## SUPPLIED INFORMATION:
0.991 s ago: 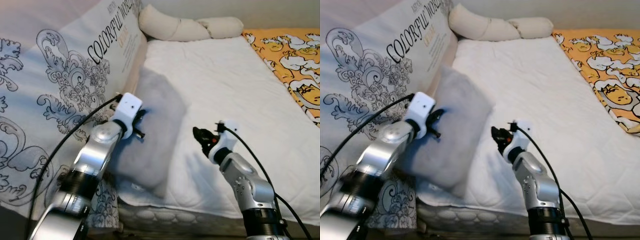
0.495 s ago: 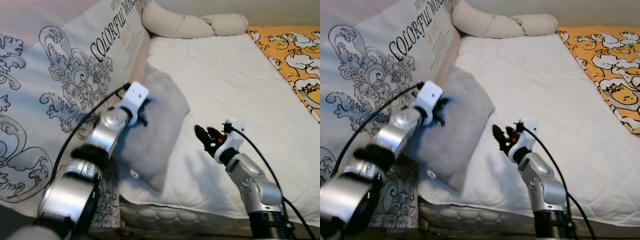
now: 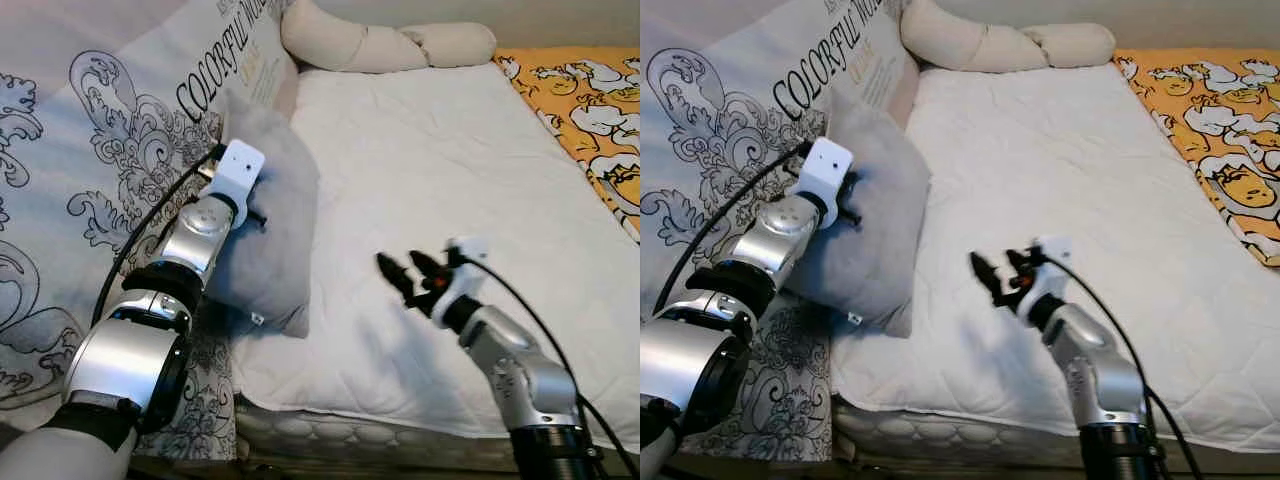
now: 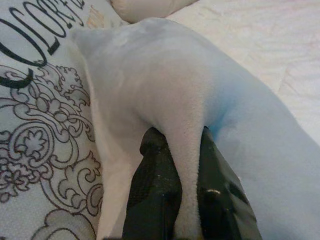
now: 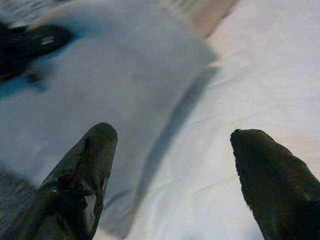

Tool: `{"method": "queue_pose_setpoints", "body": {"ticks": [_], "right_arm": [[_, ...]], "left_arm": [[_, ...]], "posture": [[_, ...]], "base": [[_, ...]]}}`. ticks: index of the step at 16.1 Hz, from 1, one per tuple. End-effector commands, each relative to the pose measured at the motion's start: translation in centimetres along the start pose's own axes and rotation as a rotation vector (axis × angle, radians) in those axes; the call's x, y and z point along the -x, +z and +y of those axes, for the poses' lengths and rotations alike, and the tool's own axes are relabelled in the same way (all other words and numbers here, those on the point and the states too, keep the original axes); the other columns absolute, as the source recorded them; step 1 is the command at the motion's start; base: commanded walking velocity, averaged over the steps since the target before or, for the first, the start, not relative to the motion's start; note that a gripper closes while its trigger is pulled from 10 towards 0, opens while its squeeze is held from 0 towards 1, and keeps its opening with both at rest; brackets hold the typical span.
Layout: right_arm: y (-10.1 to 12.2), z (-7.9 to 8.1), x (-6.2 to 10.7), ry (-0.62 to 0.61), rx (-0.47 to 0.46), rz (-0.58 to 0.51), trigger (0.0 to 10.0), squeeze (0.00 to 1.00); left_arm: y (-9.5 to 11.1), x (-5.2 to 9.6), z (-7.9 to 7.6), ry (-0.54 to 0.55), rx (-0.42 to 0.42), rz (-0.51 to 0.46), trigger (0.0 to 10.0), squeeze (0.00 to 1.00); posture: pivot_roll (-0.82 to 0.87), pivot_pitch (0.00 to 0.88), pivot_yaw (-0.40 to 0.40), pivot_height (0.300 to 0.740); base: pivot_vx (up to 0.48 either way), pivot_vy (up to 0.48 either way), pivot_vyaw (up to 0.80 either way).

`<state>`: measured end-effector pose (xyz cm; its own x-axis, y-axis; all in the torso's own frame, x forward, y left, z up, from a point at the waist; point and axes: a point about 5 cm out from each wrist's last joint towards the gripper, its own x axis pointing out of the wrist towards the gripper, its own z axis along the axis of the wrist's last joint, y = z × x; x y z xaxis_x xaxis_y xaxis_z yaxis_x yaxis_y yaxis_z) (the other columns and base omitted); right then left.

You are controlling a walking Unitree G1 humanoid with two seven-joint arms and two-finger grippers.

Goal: Clean up the room

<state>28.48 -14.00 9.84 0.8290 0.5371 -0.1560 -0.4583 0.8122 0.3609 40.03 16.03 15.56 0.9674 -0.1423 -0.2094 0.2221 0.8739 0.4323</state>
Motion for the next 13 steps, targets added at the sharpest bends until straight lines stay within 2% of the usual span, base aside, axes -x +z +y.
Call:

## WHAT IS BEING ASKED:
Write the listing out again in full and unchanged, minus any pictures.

## SOLUTION TO THIS PROBLEM:
0.991 s ago: 
0.495 s ago: 
now: 
now: 
now: 

Tool: `{"method": "queue_pose_setpoints", "body": {"ticks": [_], "right_arm": [[_, ...]], "left_arm": [[_, ...]], "posture": [[_, ...]], "base": [[_, ...]]}}`. ticks: index of the step at 16.1 Hz, from 1, one per tuple. End-effector commands, each relative to the pose measured at the motion's start: translation in centimetres along the start pose's own axes and rotation as a rotation vector (axis × angle, radians) in those axes; the call's x, y and z point along the -x, +z and +y of those axes, for the poses' lengths and rotations alike, and the tool's own axes are relabelled in the same way (all other words and numbers here, those on the point and the states too, keep the original axes); the other columns absolute, as the source recorded them; step 1 is the command at the motion's start; base: commanded walking velocity, averaged over the steps since the target before or, for the first, the start, not relative to the motion's start; note that a gripper closes while its trigger is pulled from 10 towards 0, opens while its squeeze is held from 0 towards 1, and keeps its opening with both at rest; brackets hold the typical span.
Layout: right_arm: y (-10.1 to 12.2), z (-7.9 to 8.1), x (-6.2 to 10.7), ry (-0.62 to 0.61), rx (-0.47 to 0.46), rz (-0.58 to 0.51), trigger (0.0 to 10.0), squeeze (0.00 to 1.00); left_arm: y (-9.5 to 11.1), x (-5.2 to 9.6), z (-7.9 to 7.6), ry (-0.54 to 0.55), rx (-0.42 to 0.42), rz (-0.51 to 0.46), trigger (0.0 to 10.0), squeeze (0.00 to 1.00); posture: pivot_roll (-0.82 to 0.87), pivot_pitch (0.00 to 0.88), pivot_yaw (-0.40 to 0.40), pivot_height (0.300 to 0.740); base: pivot_vx (up to 0.48 either way), pivot_vy (up to 0.48 either way), pivot_vyaw (up to 0.80 either way).

`<state>`: measured end-effector pose (xyz cm; its own x-axis, y-axis; all in the torso's own frame, x forward, y left, z up, from a point at the waist; point and axes: a point about 5 cm out from each wrist's last joint towards the gripper, its own x axis pointing out of the wrist towards the gripper, its own z axis along the axis of the wrist's last joint, y = z × x; x y z xaxis_x xaxis_y xaxis_z yaxis_x yaxis_y yaxis_z) (the other columns and base omitted); right then left.

You are controlling a walking Unitree G1 humanoid with two seven-joint arms and two-finger grippers.

Goal: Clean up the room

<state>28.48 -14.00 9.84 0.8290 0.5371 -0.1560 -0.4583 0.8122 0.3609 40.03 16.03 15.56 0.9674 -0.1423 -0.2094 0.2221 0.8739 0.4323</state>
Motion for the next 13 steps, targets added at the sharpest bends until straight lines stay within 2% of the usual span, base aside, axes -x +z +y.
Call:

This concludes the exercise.